Write the records out again, exactly as they stand below.

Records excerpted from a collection
▶

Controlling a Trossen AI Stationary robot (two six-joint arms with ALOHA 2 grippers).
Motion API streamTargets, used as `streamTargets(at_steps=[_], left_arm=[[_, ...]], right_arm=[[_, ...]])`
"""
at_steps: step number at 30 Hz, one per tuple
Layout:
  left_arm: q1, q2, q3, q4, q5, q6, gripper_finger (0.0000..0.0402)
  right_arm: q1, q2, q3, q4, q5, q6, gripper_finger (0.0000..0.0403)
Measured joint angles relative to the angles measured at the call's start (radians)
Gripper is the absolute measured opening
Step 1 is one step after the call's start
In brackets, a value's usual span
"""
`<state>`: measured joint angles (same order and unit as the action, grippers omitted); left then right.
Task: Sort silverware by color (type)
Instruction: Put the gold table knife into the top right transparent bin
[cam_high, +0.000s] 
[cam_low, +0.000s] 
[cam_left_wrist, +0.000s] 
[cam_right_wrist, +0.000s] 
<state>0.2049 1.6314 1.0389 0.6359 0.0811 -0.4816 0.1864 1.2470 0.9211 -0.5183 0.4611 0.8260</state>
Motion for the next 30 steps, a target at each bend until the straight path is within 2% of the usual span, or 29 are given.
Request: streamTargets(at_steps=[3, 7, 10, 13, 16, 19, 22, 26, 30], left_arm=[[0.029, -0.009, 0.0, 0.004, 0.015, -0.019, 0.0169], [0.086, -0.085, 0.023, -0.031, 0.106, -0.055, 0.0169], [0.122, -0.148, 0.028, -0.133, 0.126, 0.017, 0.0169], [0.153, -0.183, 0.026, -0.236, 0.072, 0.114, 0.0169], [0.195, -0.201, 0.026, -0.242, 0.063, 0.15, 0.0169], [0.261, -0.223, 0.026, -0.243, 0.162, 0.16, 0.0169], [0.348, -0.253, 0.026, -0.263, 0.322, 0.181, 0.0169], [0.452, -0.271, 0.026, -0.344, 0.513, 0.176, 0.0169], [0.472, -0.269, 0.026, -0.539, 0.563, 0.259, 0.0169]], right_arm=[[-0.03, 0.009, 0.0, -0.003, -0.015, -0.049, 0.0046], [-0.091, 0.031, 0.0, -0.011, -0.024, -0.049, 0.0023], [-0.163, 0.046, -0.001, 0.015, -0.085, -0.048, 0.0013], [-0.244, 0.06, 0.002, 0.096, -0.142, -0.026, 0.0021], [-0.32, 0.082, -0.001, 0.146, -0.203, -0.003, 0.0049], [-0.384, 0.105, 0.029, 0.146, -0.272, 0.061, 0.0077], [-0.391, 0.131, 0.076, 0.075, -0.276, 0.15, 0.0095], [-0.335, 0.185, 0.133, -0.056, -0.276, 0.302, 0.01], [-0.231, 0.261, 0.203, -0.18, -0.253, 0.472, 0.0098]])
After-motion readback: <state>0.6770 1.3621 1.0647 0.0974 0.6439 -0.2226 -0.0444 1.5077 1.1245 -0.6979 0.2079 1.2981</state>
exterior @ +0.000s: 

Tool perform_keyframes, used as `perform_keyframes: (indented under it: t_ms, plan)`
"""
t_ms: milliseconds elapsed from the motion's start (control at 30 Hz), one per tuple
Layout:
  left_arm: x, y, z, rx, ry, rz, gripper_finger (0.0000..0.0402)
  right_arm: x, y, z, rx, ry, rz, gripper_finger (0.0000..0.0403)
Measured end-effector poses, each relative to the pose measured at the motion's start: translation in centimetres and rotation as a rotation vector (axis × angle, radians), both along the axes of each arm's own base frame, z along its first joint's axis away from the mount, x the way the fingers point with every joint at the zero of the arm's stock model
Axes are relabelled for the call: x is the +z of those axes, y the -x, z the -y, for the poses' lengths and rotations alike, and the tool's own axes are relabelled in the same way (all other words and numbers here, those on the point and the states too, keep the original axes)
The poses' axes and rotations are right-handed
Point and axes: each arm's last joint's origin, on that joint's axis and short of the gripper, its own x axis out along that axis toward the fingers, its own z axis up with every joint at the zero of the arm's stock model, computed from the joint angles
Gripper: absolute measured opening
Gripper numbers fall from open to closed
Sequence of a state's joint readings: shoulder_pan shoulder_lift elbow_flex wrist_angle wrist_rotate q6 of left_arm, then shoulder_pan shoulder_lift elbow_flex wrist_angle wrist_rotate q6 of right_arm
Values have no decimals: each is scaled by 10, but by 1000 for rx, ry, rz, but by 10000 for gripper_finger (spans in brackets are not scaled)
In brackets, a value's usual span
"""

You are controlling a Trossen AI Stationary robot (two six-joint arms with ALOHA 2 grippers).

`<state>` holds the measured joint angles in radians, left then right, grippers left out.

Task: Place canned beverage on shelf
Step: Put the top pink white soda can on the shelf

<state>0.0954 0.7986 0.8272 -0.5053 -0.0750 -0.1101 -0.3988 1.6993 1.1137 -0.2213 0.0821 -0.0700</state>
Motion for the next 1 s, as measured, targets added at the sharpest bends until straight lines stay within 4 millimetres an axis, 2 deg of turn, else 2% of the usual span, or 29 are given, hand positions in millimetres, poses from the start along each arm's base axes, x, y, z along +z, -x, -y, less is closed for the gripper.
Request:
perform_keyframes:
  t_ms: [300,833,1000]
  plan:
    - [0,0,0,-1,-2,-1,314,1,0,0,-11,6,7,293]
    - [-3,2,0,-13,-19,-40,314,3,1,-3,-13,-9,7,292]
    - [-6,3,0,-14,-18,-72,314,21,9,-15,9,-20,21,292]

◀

▶ _Exercise solution_
Controlling a Trossen AI Stationary robot (two six-joint arms with ALOHA 2 grippers).
Motion API streamTargets, used as `streamTargets(at_steps=[_], left_arm=[[_, ...]], right_arm=[[_, ...]])`
"""
at_steps: step number at 30 Hz, one per tuple
Layout:
  left_arm: q1, q2, q3, q4, q5, q6, gripper_finger (0.0000..0.0402)
  right_arm: q1, q2, q3, q4, q5, q6, gripper_finger (0.0000..0.0403)
Measured joint angles relative to the angles measured at the call's start (radians)
Gripper is the absolute measured opening
Step 1 is one step after the call's start
In brackets, a value's usual span
"""
`<state>`: measured joint angles (same order and unit as the action, grippers omitted); left then right.
Task: Sort silverware by color (type)
Instruction: Put the gold table knife into the top right transparent bin
[cam_high, +0.000s] 
[cam_low, +0.000s] 
[cam_left_wrist, +0.000s] 
[cam_right_wrist, +0.000s] 
<state>0.2049 1.6314 1.0389 0.6359 0.0811 -0.4816 0.1864 1.2470 0.9211 -0.5183 0.4611 0.8260</state>
Motion for the next 30 steps, a target at each bend until the straight path is within 2% of the usual span, or 29 are given.
Request: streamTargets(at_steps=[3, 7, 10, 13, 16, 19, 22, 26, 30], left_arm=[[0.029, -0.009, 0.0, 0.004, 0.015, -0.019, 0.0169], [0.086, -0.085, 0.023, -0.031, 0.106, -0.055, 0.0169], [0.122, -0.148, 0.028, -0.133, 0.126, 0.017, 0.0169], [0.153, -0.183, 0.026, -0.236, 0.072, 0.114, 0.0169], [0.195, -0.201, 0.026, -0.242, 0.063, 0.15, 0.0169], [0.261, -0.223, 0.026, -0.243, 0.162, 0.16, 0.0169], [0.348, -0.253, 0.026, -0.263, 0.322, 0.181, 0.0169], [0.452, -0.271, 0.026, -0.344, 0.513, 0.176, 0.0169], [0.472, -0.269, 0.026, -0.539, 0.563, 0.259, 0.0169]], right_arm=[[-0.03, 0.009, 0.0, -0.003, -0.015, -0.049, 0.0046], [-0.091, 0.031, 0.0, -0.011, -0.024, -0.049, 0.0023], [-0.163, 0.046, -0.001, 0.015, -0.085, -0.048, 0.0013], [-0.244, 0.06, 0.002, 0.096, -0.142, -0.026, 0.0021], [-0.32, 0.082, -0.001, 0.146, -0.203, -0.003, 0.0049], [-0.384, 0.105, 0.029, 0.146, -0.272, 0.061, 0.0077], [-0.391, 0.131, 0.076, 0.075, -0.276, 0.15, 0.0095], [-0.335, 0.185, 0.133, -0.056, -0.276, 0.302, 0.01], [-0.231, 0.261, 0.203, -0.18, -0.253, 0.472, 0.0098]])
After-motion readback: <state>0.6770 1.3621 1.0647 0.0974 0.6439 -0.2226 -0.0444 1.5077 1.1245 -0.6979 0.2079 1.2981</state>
exterior @ +0.000s: 

Tool perform_keyframes, used as `perform_keyframes: (indented under it: t_ms, plan)`
"""
t_ms: milliseconds elapsed from the motion's start (control at 30 Hz), one per tuple
Layout:
  left_arm: x, y, z, rx, ry, rz, gripper_finger (0.0000..0.0402)
  right_arm: x, y, z, rx, ry, rz, gripper_finger (0.0000..0.0403)
Measured end-effector poses, each relative to the pose measured at the motion's start: translation in centimetres and rotation as a rotation vector (axis × angle, radians), both along the axes of each arm's own base frame, z along its first joint's axis away from the mount, x the way the fingers point with every joint at the zero of the arm's stock model
Axes are relabelled for the call: x is the +z of those axes, y the -x, z the -y, for the poses' lengths and rotations alike, and the tool's own axes are relabelled in the same way (all other words and numbers here, those on the point and the states too, keep the original axes)
The poses' axes and rotations are right-handed
Point and axes: each arm's last joint's origin, on that joint's axis and short of the gripper, its own x axis out along that axis toward the fingers, its own z axis up with every joint at the zero of the arm's stock model, computed from the joint angles
Gripper: absolute measured opening
Gripper numbers fall from open to closed
Sequence of a state's joint readings: shoulder_pan shoulder_lift elbow_flex wrist_angle wrist_rotate q6 of left_arm, then shoulder_pan shoulder_lift elbow_flex wrist_angle wrist_rotate q6 of right_arm
Values have no decimals: each is scaled by 10, but by 1000 for rx, ry, rz, but by 10000 for gripper_finger (spans in brackets are not scaled)
In brackets, a value's usual span
"""

You are controlling a Trossen AI Stationary robot (two six-joint arms with ALOHA 2 grippers).

`<state>` holds the measured joint angles in radians, left then right, grippers left out.

Task: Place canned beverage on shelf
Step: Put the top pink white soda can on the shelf

<state>0.0954 0.7986 0.8272 -0.5053 -0.0750 -0.1101 -0.3988 1.6993 1.1137 -0.2213 0.0821 -0.0700</state>
Motion for the next 1 s, as measured, targets added at the sharpest bends until straight lines stay within 4 millimetres an axis, 2 deg of turn, else 2% of the usual span, or 29 are given, hand positions in millimetres, poses from the start along each arm's base axes, x, y, z along +z, -x, -y, less is closed for the gripper.
Request:
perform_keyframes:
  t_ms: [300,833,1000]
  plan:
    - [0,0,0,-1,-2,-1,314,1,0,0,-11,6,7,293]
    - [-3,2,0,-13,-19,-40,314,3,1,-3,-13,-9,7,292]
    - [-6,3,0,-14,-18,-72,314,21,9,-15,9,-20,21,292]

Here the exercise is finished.